Work order »
Could you work out how many lines in the material below hold the word "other"? Give only the number in reply.
___
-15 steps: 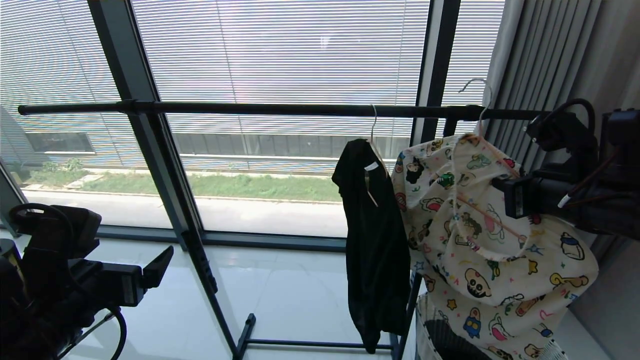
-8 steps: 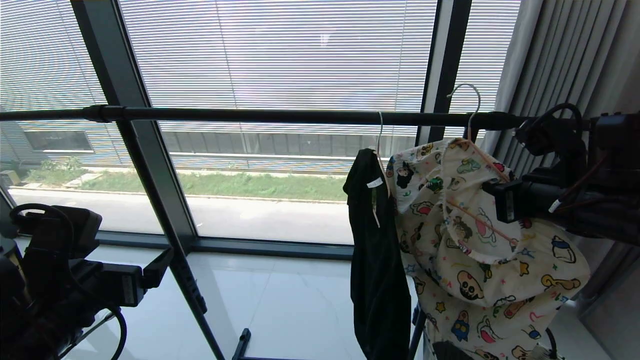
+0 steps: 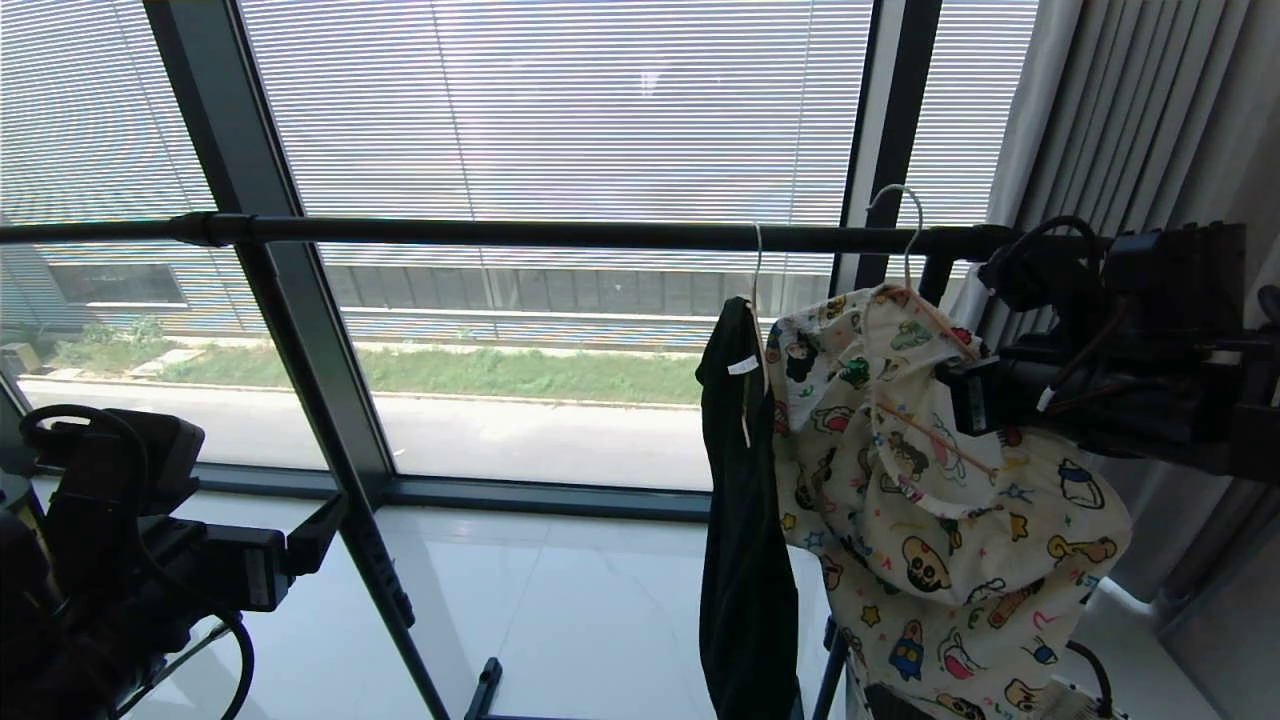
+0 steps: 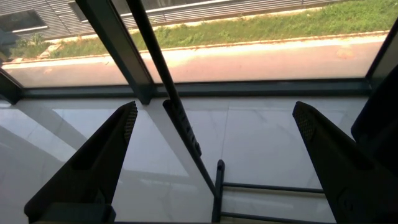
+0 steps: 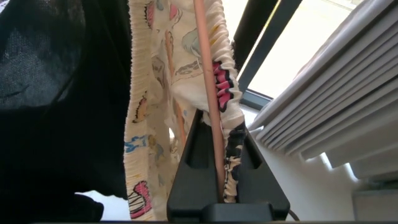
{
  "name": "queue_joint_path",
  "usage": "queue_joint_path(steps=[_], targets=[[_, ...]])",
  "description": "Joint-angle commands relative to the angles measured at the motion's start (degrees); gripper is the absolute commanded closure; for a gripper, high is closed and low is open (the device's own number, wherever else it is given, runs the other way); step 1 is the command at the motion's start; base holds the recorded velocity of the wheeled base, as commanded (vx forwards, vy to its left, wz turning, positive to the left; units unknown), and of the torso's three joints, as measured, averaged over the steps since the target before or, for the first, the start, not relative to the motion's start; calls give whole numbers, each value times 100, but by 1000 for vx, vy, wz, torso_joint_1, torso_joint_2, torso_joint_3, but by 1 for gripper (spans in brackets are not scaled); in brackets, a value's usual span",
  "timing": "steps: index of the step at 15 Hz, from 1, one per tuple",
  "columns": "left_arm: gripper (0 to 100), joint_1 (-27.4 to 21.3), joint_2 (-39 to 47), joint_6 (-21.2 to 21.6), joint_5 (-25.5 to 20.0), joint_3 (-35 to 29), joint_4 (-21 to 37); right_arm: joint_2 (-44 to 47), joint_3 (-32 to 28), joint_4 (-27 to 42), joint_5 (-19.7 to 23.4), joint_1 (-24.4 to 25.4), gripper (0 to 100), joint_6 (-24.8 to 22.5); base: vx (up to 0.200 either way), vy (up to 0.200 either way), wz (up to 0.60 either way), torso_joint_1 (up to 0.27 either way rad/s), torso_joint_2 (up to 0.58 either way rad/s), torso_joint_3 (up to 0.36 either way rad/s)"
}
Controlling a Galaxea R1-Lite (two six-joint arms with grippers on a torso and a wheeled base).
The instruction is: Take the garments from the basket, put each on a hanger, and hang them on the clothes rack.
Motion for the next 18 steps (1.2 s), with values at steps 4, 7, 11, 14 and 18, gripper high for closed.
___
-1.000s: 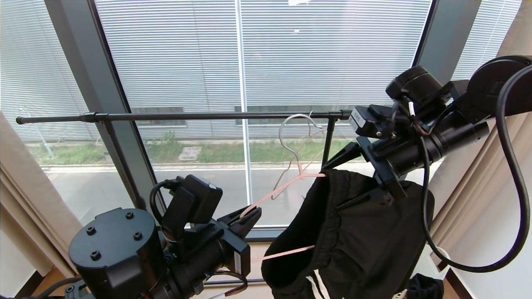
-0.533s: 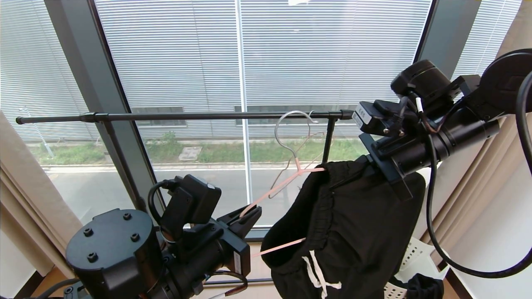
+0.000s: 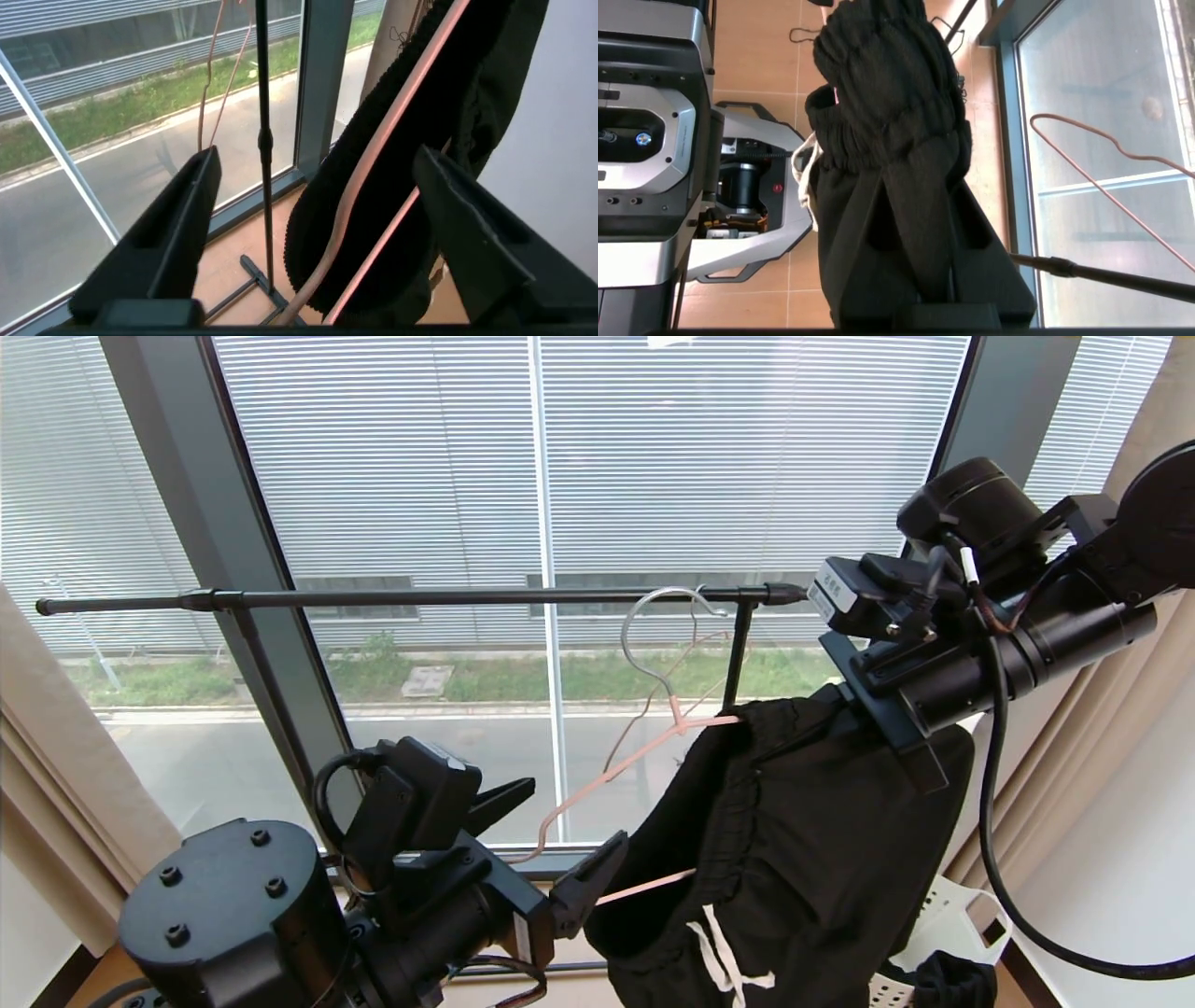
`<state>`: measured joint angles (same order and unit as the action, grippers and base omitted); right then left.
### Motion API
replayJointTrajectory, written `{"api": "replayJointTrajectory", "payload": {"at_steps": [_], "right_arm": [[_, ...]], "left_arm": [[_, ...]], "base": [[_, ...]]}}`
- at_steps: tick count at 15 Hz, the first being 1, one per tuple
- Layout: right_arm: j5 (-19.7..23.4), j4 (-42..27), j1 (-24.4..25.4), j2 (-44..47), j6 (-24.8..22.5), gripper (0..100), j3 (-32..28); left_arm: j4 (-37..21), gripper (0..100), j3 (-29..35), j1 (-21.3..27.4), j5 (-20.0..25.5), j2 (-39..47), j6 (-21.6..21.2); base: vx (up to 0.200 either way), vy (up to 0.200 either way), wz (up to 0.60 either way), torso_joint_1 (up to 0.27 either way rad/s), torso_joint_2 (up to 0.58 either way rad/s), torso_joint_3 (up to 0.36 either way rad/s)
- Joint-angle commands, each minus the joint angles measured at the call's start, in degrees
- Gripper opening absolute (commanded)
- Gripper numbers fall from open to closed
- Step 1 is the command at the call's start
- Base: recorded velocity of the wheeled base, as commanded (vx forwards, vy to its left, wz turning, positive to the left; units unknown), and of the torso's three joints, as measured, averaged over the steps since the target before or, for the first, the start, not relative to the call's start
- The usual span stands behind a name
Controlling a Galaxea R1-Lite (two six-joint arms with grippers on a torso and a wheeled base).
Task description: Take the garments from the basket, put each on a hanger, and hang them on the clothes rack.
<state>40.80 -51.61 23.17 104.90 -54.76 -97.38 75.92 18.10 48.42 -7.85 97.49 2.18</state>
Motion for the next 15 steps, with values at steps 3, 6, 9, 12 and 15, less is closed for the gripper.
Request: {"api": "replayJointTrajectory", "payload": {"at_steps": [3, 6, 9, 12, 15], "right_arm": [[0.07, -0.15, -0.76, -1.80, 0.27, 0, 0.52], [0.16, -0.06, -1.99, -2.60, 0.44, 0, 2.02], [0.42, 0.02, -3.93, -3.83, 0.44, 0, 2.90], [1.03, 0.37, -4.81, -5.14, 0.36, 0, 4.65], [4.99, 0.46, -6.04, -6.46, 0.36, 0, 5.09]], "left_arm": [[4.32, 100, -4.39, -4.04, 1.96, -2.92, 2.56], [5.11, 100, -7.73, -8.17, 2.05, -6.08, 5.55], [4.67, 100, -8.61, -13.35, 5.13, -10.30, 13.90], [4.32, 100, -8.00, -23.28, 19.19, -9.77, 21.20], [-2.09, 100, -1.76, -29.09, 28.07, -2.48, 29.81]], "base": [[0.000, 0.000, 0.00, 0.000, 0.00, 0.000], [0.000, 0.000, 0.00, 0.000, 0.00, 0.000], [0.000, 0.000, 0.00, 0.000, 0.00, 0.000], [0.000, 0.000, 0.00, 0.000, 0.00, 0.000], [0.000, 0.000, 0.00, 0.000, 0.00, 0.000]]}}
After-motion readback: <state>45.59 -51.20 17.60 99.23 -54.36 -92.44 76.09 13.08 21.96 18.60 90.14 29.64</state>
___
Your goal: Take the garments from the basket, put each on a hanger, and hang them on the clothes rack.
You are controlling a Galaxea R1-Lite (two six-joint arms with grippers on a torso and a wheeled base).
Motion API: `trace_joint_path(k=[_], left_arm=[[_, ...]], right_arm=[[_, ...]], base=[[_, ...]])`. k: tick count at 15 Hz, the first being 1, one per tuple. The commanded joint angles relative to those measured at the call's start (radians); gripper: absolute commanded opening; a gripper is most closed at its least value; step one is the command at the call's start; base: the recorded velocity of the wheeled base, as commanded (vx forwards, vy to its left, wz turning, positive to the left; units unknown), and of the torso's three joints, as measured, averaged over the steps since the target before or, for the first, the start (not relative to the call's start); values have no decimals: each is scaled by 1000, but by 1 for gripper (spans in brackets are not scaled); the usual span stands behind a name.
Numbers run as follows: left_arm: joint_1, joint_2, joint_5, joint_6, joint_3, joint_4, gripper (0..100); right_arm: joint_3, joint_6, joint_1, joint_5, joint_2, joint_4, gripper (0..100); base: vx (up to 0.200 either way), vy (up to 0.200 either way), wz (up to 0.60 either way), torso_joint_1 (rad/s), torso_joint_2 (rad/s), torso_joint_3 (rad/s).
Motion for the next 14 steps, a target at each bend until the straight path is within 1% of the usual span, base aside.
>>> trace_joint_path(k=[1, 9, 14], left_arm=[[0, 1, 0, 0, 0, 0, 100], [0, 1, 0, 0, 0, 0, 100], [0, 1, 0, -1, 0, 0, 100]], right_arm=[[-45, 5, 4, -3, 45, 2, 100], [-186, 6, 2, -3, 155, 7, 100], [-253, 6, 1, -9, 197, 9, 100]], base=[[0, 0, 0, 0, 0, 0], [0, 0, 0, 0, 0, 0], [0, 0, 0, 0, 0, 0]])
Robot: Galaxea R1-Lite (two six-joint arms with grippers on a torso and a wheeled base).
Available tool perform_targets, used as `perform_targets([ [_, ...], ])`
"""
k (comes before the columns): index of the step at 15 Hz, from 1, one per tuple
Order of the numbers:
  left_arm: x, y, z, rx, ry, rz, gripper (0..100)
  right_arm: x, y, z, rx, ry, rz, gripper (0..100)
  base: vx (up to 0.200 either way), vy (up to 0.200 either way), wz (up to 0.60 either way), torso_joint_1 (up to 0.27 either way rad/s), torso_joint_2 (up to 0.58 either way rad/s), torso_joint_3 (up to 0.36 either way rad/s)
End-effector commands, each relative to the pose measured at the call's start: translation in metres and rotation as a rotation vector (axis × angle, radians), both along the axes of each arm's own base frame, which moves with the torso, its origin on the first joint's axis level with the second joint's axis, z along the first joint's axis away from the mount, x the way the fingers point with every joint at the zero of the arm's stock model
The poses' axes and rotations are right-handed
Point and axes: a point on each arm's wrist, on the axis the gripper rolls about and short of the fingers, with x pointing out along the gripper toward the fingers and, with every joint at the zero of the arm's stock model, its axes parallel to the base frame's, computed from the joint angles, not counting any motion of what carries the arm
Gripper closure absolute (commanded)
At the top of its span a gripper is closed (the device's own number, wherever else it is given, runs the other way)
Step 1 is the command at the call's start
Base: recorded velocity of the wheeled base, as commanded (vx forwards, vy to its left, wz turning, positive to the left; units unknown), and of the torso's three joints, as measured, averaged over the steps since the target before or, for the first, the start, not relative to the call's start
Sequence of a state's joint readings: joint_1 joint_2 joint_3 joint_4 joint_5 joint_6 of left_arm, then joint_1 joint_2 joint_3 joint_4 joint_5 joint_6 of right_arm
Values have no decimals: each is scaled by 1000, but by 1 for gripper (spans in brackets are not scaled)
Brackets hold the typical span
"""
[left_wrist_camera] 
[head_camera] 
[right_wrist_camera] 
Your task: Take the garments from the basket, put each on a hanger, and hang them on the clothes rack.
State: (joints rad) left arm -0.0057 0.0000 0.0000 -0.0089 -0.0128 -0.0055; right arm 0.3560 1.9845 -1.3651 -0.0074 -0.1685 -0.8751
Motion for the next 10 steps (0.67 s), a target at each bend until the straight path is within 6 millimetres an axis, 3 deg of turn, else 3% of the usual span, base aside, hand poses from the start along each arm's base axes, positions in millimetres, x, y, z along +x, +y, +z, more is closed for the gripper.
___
Exercise output »
2